Seluruh Rakyat Berhak Memanfaatkan Milik Umum
ثُم ادْعُهُمْ إِلَى اْلإِسْلاَمِ، فَإِنْ أَجَابُوكَ، فَاقْبَلْ مِنْهُمْ، وَكُفَّ عَنْهُمْ ثُم ادْعُهُمْ إِلَى التَّحَوُّلِ مِنْ دَارِهِمْ إِلَى دَارِ الْمُهَاجِرِينَ، وَأَخْبِرْهُمْ أَنهم إِنْ فَعَلُوا ذَلِكَ فَلَهُمْ مَا لِلْمُهَاجِرِينَ، وَعَلَيْهِمْ مَا عَلَى الْمُهَاجِرِين
“… Kemudian serulah mereka pada Islam. Jika mereka menyambut seruanmu maka terimalah dari mereka dan berhentilah dari (memerangi) mereka. Serulah mereka untuk berpindah dari negeri mereka ke negeri kaum Muhajirin. Beritahukanlah kepada mereka bahwa jika mereka melakukan hal itu maka mereka memiliki hak seperti hak kaum Muhajirin dan memiliki kewajiban seperti kewajiban kaum Muhajirin.” (HR Muslim, Ahmad, Ibnu Majah, Abu Dawud, at-Tirmidzi, an-Nasai, asy-Syafi’iy, Abu Yusuf dan Ibnu Zanzawayh).

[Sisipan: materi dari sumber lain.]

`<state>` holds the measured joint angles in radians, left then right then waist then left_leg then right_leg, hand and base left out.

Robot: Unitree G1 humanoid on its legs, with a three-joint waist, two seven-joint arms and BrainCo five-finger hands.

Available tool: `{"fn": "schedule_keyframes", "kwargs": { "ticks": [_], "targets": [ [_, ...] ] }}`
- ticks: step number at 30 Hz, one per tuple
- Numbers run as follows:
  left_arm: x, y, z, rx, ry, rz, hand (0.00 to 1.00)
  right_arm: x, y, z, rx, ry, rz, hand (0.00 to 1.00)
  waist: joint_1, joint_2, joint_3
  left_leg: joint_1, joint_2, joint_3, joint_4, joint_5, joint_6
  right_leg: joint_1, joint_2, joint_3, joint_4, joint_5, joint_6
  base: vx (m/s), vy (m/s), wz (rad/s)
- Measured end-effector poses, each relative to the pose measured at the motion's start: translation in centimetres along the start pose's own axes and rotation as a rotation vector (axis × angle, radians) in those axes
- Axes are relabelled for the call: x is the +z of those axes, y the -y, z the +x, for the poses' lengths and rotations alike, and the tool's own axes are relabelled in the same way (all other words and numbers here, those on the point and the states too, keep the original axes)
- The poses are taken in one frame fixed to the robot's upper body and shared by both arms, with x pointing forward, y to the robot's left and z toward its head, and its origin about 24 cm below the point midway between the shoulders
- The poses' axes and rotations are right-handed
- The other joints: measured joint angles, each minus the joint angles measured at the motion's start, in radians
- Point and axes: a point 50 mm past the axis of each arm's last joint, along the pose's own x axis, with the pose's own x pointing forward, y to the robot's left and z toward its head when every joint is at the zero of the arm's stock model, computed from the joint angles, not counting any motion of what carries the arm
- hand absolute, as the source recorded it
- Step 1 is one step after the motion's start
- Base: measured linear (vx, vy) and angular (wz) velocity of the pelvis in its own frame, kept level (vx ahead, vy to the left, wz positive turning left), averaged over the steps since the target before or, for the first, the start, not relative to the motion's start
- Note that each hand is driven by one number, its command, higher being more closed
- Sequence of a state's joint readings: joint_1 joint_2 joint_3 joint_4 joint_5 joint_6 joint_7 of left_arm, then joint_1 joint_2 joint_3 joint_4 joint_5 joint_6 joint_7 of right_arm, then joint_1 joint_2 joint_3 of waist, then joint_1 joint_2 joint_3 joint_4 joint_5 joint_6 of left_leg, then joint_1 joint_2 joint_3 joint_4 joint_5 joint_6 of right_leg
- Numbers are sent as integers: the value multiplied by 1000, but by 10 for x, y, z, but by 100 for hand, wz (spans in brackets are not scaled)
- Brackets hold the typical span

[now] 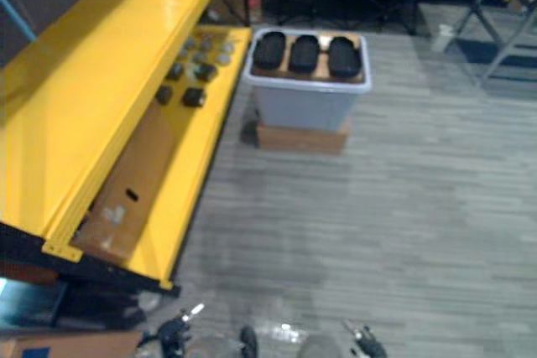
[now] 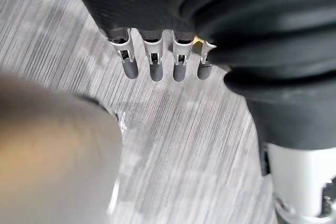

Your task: Walk over and take plastic housings, then place them on the shelf

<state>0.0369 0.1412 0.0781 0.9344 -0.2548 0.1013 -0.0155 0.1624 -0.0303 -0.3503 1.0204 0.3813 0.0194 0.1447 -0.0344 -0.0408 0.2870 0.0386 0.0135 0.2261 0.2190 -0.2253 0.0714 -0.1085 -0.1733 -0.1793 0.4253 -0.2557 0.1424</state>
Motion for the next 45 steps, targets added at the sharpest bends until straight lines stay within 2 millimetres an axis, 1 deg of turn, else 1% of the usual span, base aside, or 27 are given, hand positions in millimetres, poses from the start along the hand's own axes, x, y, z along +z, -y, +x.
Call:
{"fn": "schedule_keyframes", "kwargs": {
  "ticks": [1,3,5,7,8,9,10,11,12,13,14,18,19,21,22,24,25,27,29,32,34,35,37,38,39,42,45],
  "targets": [
    [2,-2,0,5,5,3,0,-6,3,-2,-4,-19,3,0,-5,-7,1,0,11,-3,-1,-3,-2,-20,16,7,-36,13,1,72,84,2],
    [11,5,4,4,21,1,0,-36,22,-13,-62,-96,60,0,-9,-32,12,16,23,-18,4,-25,-21,-72,44,43,-185,109,-6,162,33,16],
    [15,20,5,-9,51,-60,0,-67,34,-27,-101,-186,93,0,-12,-31,12,40,28,-28,40,-67,-60,-86,55,50,-203,156,-25,317,-7,21],
    [18,29,5,-15,68,-117,0,-87,34,-36,-104,-242,106,0,-15,-27,9,79,28,-39,52,-106,-77,-83,65,50,-168,160,-35,342,-53,23],
    [22,34,5,-11,86,-136,0,-95,28,-37,-94,-269,122,0,-35,-20,5,100,33,-57,58,-138,-89,-84,80,47,-120,153,-58,455,-125,36],
    [23,40,4,-16,92,-180,0,-97,25,-37,-87,-279,128,0,-45,2,-9,108,50,-68,68,-171,-123,-89,109,40,-76,138,-82,573,-181,34],
    [19,42,3,-17,84,-197,0,-97,26,-38,-91,-279,130,0,-45,24,-22,110,69,-69,79,-185,-147,-81,133,39,-73,133,-89,607,-227,43],
    [18,39,2,2,85,-234,0,-95,25,-37,-87,-272,130,0,-53,18,-44,43,91,-49,255,-187,-152,-53,139,35,-93,159,-107,595,-234,55],
    [14,43,2,10,70,-284,0,-82,36,-35,-104,-232,119,0,-62,63,-37,-41,159,-28,499,-146,-177,-7,161,4,-93,134,-134,501,-189,55],
    [11,44,2,13,57,-313,0,-75,40,-34,-112,-207,105,0,-58,67,-33,-87,186,-16,613,-89,-165,30,163,-1,-109,122,-141,529,-171,34],
    [3,40,1,30,31,-341,0,-55,40,-27,-107,-146,76,0,-52,58,-17,-134,207,-5,702,-108,-140,110,164,5,-145,118,-148,539,-170,8],
    [3,28,-2,60,59,-355,0,25,20,-7,-36,138,8,0,7,59,1,-252,113,-31,496,-118,-141,252,146,52,-217,93,-184,423,-71,-32],
    [1,20,-4,84,74,-340,0,58,2,-2,18,244,-18,0,37,64,8,-306,61,-40,333,-64,-147,275,129,77,-217,52,-163,336,76,-70],
    [-14,7,-9,120,50,-335,0,80,-10,-2,54,312,-46,0,57,78,12,-313,47,-56,194,91,-122,311,130,106,-211,-13,-120,406,152,-72],
    [-27,-3,-13,148,26,-311,0,79,-18,-1,74,305,-58,0,66,59,9,-283,41,-43,207,138,-74,336,121,139,-191,-50,-124,423,188,-56],
    [-26,-10,-14,144,34,-265,0,73,-29,0,98,283,-68,0,75,28,10,-290,39,-20,270,60,-46,336,113,170,-169,-65,-139,444,151,-41],
    [-20,-14,-13,139,52,-248,0,69,-31,1,100,260,-43,0,79,0,10,-292,36,-9,293,25,-36,323,102,182,-135,-65,-138,425,122,-32],
    [-13,-19,-12,142,75,-223,0,63,-28,3,88,217,-23,0,79,-26,-1,-274,27,8,294,-7,-19,267,83,169,-6,-60,-118,358,111,-23],
    [3,-11,-9,112,113,-195,0,51,-18,4,49,158,-29,0,73,-28,4,-212,27,7,273,-27,-2,228,58,113,115,-78,-81,432,90,-2],
    [33,8,-4,48,210,-157,0,33,-13,6,25,72,-41,0,74,-17,7,-86,49,-9,197,-28,-3,185,64,28,61,-95,-93,392,-28,-6],
    [52,18,-3,22,268,-138,0,30,-10,6,12,59,-36,0,69,7,4,-66,93,-24,185,-41,-27,126,85,8,-34,-79,-86,266,-113,-1],
    [61,21,-2,16,298,-149,0,26,-8,6,4,44,-30,0,69,12,7,-55,116,-25,188,-49,-41,91,83,12,-114,-30,-72,201,-117,3],
    [68,20,-2,25,314,-177,0,18,-4,4,-17,31,-14,0,71,-13,-3,-48,140,-34,220,-87,-94,44,50,15,-249,145,-66,255,-245,4],
    [69,16,-2,38,316,-174,0,14,-5,3,-17,22,-10,0,73,-27,-4,-45,150,-40,249,-112,-117,28,34,15,-270,218,-47,235,-320,13],
    [67,11,-2,54,303,-167,0,4,-6,2,-14,1,3,0,71,-61,-14,-39,161,-59,302,-157,-155,20,16,7,-252,339,-14,110,-202,18],
    [48,26,0,33,218,-203,0,4,3,0,-38,14,16,0,62,12,-44,-61,259,-112,322,-192,-207,23,114,-27,-234,276,-46,137,-223,14],
    [34,46,1,-12,156,-265,0,3,6,-1,-53,17,51,0,55,24,-47,-38,261,-139,225,-152,-230,25,119,-66,-206,237,-67,156,-170,30]
  ]
}}
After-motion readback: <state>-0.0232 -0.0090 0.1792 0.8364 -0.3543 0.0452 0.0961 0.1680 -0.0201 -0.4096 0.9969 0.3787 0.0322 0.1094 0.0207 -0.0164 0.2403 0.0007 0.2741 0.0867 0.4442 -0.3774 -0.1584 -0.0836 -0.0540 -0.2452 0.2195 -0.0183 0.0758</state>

Hadis ini diriwayatkan dari jalur Sulaiman bin Buraidah, dari bapaknya, yakni Buraidah bahwa Rasul saw. pernah berpesan kepada pasukan yang diberangkatkan untuk berjihad melawan kaum kafir. Buraidah berkata: Rasulullah saw., jika mengangkat amir atas pasukan atau detasemen, berwasiat kepada dia secara khusus agar takwa kepada Allah dan berlaku baik kepada kaum Muslim yang Bersama dirinya. Kemudian beliau bersabda, “Berperanglah dengan nama Allah di jalan Allah… (dan di antaranya pesan di atas).”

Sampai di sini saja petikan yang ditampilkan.